For motorcyclists who want a custom look, and a bike that will turn heads based on its rare form, the Big Dog Pitbull is a chopped, pro-street cruiser that fits the bill. The Big Dog Pitbull calls to memory the vintage choppers of the 1960s and 1970s, while offering contemporary lines, and a stretched form that sets itself apart from any of its mass-produced competitors. The 2010 Big Dog Pitbull is marked by a low, lean and mean pro-street look, sitting on a hard-tail, and enjoying the responsiveness of a front fork capable of damping the road surfaces this ride was made for.
Before delving into the lines and impressive power of this pure motorcycle muscle from America's heartland, it should be mentioned: like the best custom hardtails, the Big Dog Pitbull offers adequate cushion for the hindquarters, via shock-mounted seat. It's the perfectly hidden design of this comfortable seat that makes it stand out (without standing out), and perform with unexpected comfort.
When it comes to the goods of the 2010 Big Dog Pitbull, they are easy to see at first glance, and impossible to miss after straddling this stout cycle. The rake of the Pitbull has remained somewhat consistent since this bike was first produced in the late 1990s. It has decreased in later years, as Sheldon Coleman and the Big Dog design team have focused the Pitbull on offering more impressive performance. This came along with the redesign in 2008.
From the fork back, the lines have changed considerably since its birth.
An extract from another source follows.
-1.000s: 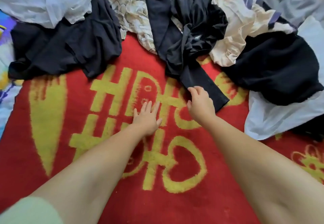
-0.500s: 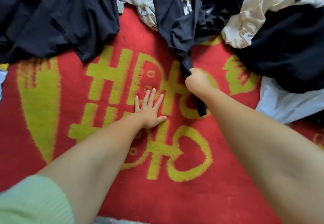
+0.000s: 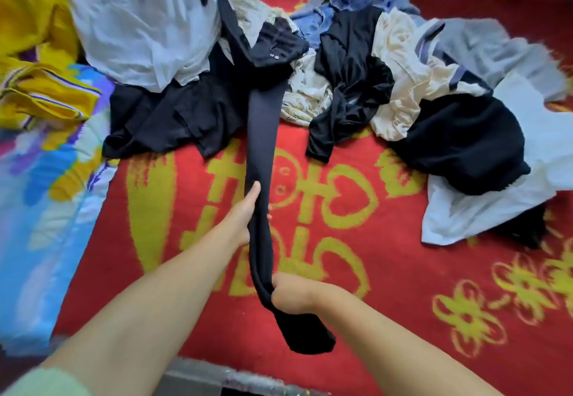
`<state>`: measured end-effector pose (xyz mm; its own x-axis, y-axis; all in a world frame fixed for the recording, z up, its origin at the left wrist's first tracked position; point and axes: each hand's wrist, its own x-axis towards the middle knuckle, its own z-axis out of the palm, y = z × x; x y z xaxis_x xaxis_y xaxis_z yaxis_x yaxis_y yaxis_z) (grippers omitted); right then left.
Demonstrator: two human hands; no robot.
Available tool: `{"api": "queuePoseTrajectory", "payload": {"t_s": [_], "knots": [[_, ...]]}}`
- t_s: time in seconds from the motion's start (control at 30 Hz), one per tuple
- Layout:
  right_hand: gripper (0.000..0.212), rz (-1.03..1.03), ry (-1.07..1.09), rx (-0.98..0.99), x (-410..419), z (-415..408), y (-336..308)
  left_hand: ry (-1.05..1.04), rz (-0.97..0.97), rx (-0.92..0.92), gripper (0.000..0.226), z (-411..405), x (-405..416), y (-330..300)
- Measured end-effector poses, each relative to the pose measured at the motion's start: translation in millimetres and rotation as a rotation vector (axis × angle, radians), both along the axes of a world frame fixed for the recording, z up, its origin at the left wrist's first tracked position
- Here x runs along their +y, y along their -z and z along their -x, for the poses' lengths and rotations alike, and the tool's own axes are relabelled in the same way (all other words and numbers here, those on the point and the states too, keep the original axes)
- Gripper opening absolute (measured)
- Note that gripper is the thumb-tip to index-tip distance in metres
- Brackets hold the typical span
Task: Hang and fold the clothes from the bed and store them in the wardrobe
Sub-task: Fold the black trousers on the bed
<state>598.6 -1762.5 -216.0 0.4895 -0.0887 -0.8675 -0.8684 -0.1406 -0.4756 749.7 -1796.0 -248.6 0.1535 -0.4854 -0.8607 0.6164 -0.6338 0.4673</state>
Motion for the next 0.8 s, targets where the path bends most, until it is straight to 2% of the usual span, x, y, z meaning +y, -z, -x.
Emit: {"api": "queuePoseTrajectory", "payload": {"t_s": [0.07,0.13,0.17,0.23,0.27,0.3,0.33,0.4,0.47,0.57,0.6,0.63,0.73,0.77,0.8], "knots": [[0.016,-0.002,-0.052,0.052,6,8,-11,0.119,0.032,-0.173,0.047,13,4,-31],[0.028,0.029,-0.015,0.075,-1,20,-25,0.172,0.176,-0.243,0.038,23,7,-69],[0.031,0.034,0.137,0.044,-11,25,-33,0.203,0.254,-0.301,0.034,26,9,-90],[0.030,-0.069,0.777,-0.087,-35,30,-58,0.364,0.385,-0.487,0.027,31,12,-130],[0.028,-0.176,1.108,-0.205,-47,30,-71,0.492,0.456,-0.555,0.026,35,17,-148],[0.027,-0.292,1.351,-0.326,-61,27,-84,0.644,0.511,-0.587,0.028,41,23,-163],[0.031,-0.392,1.486,-0.440,-72,23,-95,0.811,0.538,-0.600,0.032,48,30,-173],[0.040,-0.559,1.561,-0.563,-88,12,-118,1.088,0.542,-0.610,0.038,59,45,-185],[0.034,-0.582,1.490,-0.544,-95,6,-134,1.159,0.497,-0.472,0.043,63,58,-187],[0.022,-0.311,1.236,-0.588,-89,19,-156,1.107,0.428,-0.081,0.040,55,75,-178],[0.019,-0.240,1.151,-0.632,-86,27,-166,1.020,0.413,0.019,0.040,50,76,-173],[0.018,-0.190,1.046,-0.662,-82,36,-177,0.856,0.374,0.103,0.046,43,75,-170],[0.029,-0.131,0.619,-0.632,-70,62,-213,0.102,0.334,0.421,0.078,26,53,-165],[0.033,-0.137,0.429,-0.580,-64,66,-220,-0.062,0.341,0.465,0.080,24,43,-167],[0.034,-0.147,0.250,-0.513,-57,68,-223,-0.135,0.337,0.435,0.072,28,32,-171]]}}
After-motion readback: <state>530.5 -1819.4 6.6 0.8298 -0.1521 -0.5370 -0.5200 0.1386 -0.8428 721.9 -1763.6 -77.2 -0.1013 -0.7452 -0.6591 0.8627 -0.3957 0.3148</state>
Slopes and slants have given way to easy curves. When viewing the profile of this machine from a distance, it is nearly impossible to see where the tank ends, and the frame begins. The custom bars flare up and out, giving them a distinct and unique look. They also make for a more comfortable riding position than is generally offered by a lot of custom choppers.
The long, wedge tank offers muscle to the Pitbull's backbone, and its lines flow seamlessly into the driver's seat. As in years past, the Big Dog Pitbull offers a legitimate passenger seat—for anyone bold enough to sit over the drive wheel of a beastly 1917cc V-Twin. The EVO engine is offered with carburetor, or EFI option. This is just one more way riders can customize the performance of the Pitbull. The rear fender is chopped at a level that is good for viewing the robust 280 rear tire. The tail lights and turn signals double in function, and are side-mounted—in no way do they cloud the line of the fender, or the Pitbull's profile.
Like most customs, this is a bike for the experienced rider. For its size, it is a well-balanced bike, making for much easier maneuverability during cruising sessions. However, the weight, stretch, and a necessary skillset for counter-steering at low speeds is too much for a true beginner—they should stick to admiration and photo sessions, until they've enjoyed several hours on something comparable.